[Records from a data collection]
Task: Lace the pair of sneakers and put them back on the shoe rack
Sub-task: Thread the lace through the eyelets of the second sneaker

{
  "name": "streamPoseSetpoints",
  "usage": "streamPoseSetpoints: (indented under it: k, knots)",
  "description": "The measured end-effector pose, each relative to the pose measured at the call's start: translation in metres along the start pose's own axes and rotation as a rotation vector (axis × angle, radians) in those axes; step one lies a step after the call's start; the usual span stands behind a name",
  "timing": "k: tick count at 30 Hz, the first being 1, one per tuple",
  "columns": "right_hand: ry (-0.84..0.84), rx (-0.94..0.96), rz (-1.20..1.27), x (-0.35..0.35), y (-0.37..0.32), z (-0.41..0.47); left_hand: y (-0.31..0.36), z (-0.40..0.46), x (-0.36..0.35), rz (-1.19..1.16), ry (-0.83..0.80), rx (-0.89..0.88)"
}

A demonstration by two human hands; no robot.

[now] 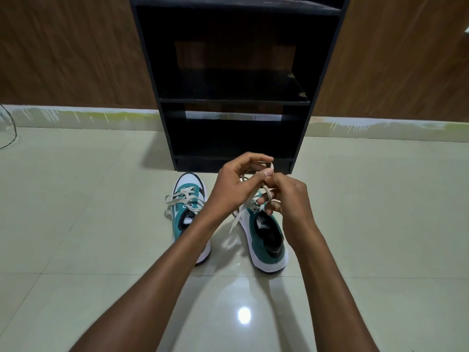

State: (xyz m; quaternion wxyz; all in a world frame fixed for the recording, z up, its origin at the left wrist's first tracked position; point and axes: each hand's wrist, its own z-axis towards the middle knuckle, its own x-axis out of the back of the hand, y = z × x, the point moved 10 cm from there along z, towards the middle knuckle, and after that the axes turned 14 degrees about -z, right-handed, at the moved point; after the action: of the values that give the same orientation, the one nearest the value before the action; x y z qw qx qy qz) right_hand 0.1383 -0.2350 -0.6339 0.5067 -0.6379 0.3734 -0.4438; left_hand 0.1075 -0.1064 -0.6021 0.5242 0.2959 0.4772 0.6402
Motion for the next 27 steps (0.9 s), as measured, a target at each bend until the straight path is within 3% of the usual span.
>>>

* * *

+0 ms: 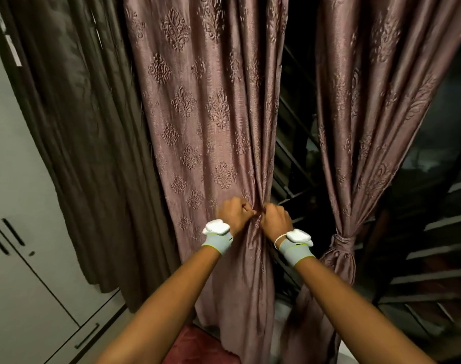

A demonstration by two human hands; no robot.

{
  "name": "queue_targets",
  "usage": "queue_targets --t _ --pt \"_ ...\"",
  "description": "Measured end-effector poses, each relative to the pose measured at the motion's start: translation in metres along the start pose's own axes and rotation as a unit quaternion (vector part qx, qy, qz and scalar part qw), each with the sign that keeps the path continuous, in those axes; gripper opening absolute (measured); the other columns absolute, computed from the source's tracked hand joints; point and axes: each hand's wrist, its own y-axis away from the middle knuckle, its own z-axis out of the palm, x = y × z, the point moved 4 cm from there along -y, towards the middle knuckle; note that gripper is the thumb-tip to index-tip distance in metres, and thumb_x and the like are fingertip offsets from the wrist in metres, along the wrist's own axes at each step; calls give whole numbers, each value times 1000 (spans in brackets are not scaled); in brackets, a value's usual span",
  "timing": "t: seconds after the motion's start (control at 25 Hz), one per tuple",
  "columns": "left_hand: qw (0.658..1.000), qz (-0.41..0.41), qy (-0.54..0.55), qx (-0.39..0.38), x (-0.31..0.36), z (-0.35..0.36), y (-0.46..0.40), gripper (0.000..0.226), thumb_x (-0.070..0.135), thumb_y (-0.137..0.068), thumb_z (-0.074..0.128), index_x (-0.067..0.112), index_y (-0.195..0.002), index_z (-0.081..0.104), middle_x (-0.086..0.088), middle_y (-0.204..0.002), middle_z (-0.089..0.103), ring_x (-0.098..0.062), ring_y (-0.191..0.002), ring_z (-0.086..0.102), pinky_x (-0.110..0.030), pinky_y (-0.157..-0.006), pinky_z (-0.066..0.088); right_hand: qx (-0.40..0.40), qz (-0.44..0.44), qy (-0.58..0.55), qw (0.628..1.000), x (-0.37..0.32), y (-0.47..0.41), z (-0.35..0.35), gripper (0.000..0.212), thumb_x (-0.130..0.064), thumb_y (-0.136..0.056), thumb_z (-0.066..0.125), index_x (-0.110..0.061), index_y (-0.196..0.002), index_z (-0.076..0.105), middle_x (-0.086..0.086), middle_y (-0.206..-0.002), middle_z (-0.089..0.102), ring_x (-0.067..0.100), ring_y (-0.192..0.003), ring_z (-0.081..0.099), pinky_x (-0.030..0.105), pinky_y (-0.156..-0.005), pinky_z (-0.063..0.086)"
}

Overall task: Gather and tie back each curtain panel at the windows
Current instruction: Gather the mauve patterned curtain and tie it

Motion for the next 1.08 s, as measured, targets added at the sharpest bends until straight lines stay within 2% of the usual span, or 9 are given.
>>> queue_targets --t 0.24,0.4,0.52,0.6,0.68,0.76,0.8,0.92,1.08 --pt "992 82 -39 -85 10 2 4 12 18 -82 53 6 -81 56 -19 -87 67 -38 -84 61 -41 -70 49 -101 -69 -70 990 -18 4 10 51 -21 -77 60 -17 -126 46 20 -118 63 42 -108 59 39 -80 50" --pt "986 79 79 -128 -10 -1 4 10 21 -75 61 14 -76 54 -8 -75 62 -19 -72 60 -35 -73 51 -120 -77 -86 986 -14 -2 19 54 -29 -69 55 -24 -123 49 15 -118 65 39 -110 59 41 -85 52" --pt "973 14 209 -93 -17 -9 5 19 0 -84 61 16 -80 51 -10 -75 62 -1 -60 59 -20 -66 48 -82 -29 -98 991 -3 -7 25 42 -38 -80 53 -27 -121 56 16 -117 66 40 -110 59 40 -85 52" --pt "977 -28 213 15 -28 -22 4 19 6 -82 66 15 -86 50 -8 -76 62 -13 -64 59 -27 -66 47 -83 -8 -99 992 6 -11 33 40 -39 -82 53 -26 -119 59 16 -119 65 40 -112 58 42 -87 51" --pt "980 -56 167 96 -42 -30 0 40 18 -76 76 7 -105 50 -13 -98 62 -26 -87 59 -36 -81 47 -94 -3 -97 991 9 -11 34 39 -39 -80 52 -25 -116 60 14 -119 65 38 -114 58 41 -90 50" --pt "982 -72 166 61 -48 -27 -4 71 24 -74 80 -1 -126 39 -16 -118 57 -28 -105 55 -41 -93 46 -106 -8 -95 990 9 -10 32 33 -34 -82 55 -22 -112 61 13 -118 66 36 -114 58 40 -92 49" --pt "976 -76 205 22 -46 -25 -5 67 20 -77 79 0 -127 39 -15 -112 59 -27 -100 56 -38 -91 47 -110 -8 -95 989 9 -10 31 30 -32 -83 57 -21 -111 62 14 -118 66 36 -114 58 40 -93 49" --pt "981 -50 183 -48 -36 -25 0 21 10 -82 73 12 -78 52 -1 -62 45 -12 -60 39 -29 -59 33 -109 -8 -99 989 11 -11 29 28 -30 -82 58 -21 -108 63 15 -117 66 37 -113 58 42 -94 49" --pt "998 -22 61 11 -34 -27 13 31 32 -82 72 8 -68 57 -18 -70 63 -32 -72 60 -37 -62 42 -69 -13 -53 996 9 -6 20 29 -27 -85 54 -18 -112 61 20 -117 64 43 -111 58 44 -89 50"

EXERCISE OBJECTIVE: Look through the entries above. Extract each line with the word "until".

EXERCISE RESPONSE:
Motion for the next 27 steps (0.9 s), as measured, a target at each bend until the straight path is within 3% of the usual span.
Motion for the next 1.08 s, as measured, targets added at the sharpest bends until straight lines stay within 2% of the usual span, or 9 are given.

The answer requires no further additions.